Task requirements — As the answer, set down the lines below from the one containing "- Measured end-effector" through the one containing "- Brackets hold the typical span", exactly and inclusively, and no others.

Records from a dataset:
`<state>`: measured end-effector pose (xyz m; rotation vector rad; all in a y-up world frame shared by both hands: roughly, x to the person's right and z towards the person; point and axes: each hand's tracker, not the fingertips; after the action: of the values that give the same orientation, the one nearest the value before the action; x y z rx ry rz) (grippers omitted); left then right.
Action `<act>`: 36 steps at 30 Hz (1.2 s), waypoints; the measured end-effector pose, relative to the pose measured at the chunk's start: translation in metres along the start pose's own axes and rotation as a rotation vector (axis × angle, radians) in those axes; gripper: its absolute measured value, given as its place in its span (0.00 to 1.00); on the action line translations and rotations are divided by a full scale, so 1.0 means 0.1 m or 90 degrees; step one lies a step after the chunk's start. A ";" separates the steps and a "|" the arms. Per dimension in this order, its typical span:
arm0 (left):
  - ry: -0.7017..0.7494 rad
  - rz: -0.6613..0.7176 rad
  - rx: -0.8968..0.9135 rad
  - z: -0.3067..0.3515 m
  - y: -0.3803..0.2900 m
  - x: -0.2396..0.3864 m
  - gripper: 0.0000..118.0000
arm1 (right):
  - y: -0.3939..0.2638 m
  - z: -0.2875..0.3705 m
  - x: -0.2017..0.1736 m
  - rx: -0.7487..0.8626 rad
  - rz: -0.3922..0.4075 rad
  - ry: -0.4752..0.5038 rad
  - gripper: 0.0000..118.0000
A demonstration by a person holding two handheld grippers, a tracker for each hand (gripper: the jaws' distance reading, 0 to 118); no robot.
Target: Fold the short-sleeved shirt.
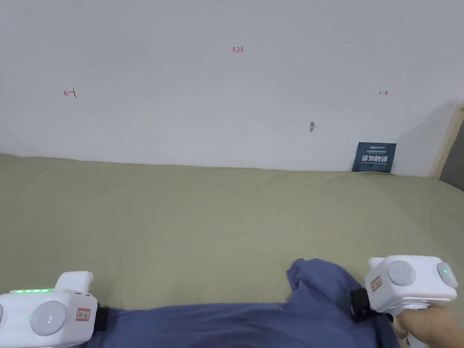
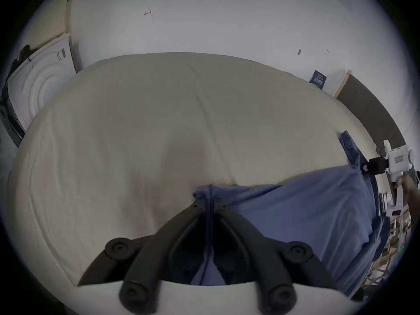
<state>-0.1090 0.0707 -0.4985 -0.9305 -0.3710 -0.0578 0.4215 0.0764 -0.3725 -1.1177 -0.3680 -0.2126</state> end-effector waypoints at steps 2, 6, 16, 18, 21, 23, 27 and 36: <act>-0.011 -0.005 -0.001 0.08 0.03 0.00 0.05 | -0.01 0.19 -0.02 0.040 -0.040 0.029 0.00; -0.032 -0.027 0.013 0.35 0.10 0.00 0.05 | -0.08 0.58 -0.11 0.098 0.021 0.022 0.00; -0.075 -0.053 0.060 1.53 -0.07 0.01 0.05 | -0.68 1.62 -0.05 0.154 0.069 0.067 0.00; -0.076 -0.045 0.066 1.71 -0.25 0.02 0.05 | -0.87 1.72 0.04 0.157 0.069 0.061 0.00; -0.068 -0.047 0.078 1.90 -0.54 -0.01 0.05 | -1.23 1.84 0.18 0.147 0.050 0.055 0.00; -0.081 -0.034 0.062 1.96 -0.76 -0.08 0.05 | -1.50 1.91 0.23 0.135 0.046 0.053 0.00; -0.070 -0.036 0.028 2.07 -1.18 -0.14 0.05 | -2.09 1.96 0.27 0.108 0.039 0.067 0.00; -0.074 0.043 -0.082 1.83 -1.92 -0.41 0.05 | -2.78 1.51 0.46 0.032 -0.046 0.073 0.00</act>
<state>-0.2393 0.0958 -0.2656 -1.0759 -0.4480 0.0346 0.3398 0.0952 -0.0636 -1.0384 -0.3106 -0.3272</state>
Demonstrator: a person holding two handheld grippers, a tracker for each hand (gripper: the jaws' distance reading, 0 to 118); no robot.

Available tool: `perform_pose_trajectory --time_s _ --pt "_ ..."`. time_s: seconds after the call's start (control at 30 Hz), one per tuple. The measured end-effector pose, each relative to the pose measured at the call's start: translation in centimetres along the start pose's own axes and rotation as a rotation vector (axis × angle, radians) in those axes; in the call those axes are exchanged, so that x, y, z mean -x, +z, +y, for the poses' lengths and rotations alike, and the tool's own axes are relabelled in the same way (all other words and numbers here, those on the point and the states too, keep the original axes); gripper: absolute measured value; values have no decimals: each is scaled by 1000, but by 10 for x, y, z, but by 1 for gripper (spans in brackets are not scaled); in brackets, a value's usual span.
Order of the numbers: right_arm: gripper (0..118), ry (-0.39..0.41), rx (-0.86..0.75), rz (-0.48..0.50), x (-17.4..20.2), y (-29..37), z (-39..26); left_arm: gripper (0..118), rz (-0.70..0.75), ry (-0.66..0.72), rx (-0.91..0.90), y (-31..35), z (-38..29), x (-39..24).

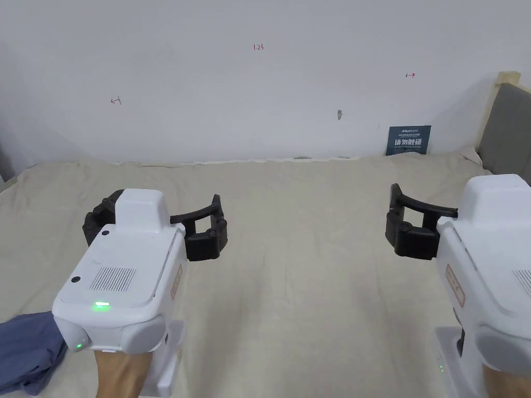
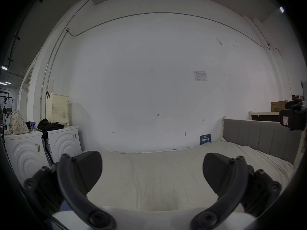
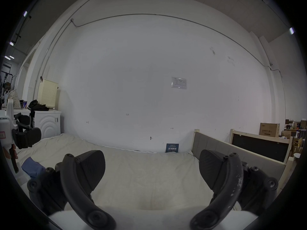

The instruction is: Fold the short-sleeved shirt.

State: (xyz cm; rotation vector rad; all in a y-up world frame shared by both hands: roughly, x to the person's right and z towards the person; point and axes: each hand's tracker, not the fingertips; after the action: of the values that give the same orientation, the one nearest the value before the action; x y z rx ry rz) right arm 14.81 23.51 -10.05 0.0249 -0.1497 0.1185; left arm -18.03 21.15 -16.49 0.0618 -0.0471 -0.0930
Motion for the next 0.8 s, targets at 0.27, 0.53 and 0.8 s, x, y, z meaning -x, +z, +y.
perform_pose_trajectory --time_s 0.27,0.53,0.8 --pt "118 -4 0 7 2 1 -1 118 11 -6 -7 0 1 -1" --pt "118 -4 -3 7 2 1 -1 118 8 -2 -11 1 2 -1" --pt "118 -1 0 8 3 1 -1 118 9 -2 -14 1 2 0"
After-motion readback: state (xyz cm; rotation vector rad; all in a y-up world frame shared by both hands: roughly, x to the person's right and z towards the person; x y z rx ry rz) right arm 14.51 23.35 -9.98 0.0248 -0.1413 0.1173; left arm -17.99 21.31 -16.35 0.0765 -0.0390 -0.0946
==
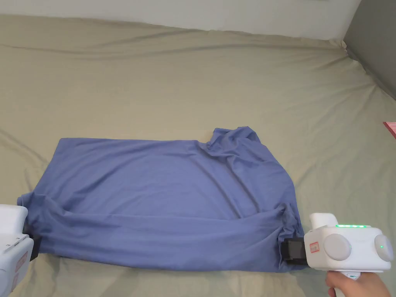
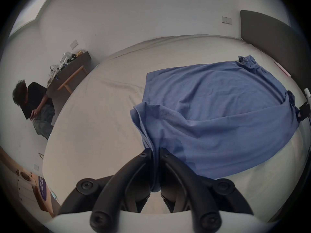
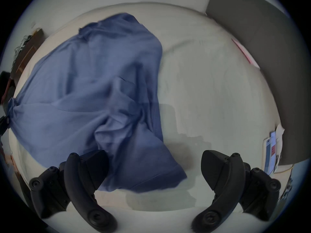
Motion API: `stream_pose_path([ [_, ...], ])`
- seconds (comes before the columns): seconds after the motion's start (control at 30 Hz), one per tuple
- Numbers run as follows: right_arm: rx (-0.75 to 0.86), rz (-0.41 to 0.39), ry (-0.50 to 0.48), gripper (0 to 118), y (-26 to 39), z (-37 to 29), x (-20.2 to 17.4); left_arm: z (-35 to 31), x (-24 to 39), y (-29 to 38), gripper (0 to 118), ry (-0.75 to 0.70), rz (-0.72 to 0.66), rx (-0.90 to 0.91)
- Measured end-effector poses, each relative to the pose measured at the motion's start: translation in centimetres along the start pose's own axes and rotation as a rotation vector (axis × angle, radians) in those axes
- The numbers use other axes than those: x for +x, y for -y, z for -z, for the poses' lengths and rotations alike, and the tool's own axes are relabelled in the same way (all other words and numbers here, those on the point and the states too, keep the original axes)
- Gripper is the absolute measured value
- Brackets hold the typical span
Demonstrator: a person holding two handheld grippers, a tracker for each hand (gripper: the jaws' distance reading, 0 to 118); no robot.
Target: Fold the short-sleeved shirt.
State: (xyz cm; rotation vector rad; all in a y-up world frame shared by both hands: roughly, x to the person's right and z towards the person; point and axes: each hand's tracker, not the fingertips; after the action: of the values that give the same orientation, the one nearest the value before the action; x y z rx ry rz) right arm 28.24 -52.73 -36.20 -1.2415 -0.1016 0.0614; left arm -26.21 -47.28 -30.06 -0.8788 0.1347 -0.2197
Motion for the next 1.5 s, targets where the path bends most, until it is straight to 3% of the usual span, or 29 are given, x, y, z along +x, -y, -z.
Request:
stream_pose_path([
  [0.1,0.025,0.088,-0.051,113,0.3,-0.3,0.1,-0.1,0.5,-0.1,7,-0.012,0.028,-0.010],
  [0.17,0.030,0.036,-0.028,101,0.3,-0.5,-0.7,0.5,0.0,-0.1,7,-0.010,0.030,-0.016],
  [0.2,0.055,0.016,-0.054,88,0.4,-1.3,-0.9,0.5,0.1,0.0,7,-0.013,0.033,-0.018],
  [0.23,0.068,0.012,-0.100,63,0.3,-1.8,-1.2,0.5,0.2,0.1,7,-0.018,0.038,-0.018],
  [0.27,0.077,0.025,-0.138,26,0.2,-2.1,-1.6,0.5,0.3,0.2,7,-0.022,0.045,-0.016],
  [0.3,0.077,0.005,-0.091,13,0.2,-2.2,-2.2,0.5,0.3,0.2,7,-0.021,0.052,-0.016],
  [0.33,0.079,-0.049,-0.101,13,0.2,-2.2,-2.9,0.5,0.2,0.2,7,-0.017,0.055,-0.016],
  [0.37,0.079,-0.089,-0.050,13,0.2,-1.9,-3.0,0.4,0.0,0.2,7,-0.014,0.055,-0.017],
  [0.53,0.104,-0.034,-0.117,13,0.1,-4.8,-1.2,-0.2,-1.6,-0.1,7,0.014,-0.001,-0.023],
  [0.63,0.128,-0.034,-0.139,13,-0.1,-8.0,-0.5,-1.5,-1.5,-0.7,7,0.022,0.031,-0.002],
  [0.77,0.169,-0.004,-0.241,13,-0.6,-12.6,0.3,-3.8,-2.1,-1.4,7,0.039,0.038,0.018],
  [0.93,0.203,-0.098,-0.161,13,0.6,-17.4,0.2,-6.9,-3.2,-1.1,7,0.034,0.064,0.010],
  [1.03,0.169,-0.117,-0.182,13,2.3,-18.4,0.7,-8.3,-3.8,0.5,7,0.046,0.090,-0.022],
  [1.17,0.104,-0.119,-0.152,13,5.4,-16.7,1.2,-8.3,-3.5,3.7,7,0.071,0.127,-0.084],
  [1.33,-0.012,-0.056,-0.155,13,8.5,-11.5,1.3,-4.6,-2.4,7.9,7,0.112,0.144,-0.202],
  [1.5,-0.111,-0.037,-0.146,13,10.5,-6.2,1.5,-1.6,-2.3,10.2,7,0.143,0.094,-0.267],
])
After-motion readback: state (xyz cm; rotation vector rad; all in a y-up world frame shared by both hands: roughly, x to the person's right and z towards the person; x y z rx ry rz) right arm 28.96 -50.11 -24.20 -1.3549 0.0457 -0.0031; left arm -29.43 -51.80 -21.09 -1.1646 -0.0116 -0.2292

Output —
- Measured end-effector poses, each relative to the pose measured at the motion's start: translation in centimetres along the start pose's own axes and rotation as a rotation vector (axis × angle, radians) in those axes
- The numbers use other axes than those: x for +x, y for -y, z for -z, for the poses' lengths and rotations alike, and the tool's own axes are relabelled in the same way (all other words and numbers here, those on the point and the states too, keep the original axes)
- Gripper is the absolute measured value
- Brackets hold the typical span

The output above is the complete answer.